For reference, let’s walk through one example. Consider this Audit Job which outputs a list of private explorations that are viewable. Following the aforementioned steps, notice that 3 functions have been implemented. Let’s take a brief overview of each of them.

  • entity_classes_to_map_over: This returns a list of datastore class references containing the exploration model.

  • map: This function takes in an “item” which is the exploration_model that needs to be operated upon. Here, the condition for privacy and viewability is checked, and if the condition is matched, that particular exploration’s id and title are generated.

  • reduce: The reduce function here, simply aggregates the mapped generations and returns (id, title) pairs of the explorations that are private, yet viewable.

Now, let’s take a look at the tests for this job, here.

After setting up with dummy values for email, username, exploration ids, and titles, 3 kinds of tests have been written.

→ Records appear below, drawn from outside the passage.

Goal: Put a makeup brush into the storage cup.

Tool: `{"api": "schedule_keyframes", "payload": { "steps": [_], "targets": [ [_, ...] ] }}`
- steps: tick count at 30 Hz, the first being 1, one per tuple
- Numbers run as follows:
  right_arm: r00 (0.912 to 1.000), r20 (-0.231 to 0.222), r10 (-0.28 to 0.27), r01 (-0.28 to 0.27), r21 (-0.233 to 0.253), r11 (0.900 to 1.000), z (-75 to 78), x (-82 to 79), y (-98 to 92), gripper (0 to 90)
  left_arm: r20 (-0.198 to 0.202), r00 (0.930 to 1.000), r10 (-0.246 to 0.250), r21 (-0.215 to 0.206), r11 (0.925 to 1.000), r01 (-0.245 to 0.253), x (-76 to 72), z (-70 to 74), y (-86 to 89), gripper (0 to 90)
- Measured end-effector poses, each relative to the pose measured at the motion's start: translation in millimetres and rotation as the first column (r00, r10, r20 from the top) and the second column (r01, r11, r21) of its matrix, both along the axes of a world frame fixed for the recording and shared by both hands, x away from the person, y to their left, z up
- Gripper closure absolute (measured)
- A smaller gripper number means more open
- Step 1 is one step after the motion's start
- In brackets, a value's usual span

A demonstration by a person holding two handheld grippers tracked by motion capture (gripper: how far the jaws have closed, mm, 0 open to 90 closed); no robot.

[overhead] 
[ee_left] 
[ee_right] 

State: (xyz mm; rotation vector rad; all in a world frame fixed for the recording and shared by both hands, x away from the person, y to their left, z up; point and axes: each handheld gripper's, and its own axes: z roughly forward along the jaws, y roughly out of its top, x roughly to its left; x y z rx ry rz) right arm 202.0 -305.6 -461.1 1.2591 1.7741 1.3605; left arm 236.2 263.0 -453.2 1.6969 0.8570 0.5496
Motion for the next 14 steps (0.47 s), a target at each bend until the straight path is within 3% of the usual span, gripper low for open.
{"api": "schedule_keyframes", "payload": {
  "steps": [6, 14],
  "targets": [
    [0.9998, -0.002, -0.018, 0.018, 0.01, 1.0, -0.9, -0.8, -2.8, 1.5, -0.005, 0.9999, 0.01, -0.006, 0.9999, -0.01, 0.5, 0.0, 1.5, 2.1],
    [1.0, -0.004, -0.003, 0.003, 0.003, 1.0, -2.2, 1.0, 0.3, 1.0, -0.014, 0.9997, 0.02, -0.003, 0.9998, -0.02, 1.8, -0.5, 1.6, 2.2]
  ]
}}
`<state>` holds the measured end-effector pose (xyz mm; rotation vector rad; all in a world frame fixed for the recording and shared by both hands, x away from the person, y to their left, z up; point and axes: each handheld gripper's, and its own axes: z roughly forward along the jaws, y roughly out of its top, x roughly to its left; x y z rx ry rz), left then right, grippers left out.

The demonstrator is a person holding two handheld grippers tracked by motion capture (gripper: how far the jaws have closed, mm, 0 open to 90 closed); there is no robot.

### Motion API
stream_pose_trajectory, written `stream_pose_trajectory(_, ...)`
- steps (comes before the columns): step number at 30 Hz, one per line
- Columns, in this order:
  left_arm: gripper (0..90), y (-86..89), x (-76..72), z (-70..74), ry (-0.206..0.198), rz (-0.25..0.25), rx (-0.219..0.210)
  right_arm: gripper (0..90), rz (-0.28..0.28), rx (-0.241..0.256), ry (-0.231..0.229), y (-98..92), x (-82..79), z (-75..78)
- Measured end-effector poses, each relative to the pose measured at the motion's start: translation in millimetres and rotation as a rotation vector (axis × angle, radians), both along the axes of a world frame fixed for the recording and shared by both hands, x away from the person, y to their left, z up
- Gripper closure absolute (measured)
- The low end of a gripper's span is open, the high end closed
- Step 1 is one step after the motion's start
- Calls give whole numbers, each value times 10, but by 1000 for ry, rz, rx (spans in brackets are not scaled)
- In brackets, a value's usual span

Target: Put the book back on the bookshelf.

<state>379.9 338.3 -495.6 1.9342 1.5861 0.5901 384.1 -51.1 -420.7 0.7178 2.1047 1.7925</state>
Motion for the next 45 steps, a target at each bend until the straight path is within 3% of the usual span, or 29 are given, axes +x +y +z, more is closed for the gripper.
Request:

  • test_output_contains_only_viewable_private_explorations: This tests if the job outputs only viewable explorations. The way this works is, dummy explorations are created and then the job is run on these explorations. An instance of the job is created by calling the create_new() method, which returns a job_id, which is then enqueued and eventually processed. In this case, two explorations are created. One is private and viewable and the other is not. The job is run on both explorations. A null output is expected from the 2nd exploration and an (id, title) pair is expected from the job when it’s run on the 1st exploration.

  • test_no_action_is_performed_when_exploration_rights_is_none: Similar procedure as mentioned above with the sample exploration being private and viewable but the exploration rights model is deleted. So the output of the job should yield an empty list.

  • test_no_action_is_performed_for_deleted_exploration: Here a sample exploration, private and viewable, is created and then deleted. A generic function to test that the job yields empty output for deleted explorations, run_job_for_deleted_exp, is run on that exploration.